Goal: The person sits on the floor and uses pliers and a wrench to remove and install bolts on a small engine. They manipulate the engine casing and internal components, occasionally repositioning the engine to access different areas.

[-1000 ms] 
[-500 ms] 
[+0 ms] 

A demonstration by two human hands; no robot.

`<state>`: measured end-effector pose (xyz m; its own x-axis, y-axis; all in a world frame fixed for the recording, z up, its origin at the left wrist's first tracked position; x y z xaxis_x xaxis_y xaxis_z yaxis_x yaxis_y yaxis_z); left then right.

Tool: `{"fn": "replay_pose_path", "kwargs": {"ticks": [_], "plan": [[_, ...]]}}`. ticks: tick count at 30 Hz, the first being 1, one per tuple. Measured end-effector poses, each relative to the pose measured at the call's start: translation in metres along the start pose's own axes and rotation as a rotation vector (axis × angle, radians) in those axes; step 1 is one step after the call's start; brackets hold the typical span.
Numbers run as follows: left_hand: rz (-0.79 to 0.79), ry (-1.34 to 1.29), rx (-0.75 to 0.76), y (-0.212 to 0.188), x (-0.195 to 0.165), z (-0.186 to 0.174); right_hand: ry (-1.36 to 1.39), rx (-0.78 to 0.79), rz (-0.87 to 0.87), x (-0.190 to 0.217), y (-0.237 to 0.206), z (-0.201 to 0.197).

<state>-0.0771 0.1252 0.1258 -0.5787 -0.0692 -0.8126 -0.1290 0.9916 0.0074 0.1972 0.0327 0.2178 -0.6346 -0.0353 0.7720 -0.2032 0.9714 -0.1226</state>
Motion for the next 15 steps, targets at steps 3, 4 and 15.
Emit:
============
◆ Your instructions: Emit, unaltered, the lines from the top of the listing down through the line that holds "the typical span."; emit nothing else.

◆ Output of the exercise:
Goal: The person sits on the floor and uses pliers and a wrench to remove and install bolts on a small engine. They manipulate the engine casing and internal components, occasionally repositioning the engine to access different areas.

[-1000 ms] 
[-500 ms] 
[+0 ms] 

A demonstration by two human hands; no robot.

`<state>`: measured end-effector pose (xyz m; its own x-axis, y-axis; all in a world frame fixed for the recording, z up, its origin at the left wrist's first tracked position; x y z xaxis_x xaxis_y xaxis_z yaxis_x yaxis_y yaxis_z); left then right.

Tool: `{"fn": "replay_pose_path", "kwargs": {"ticks": [_], "plan": [[_, ...]]}}`. ticks: tick count at 30 Hz, the first being 1, one per tuple. Measured end-effector poses, each relative to the pose measured at the call's start: translation in metres along the start pose's own axes and rotation as a rotation vector (axis × angle, radians) in those axes; step 1 is one step after the call's start; brackets hold the typical span.

The exercise concludes with this answer.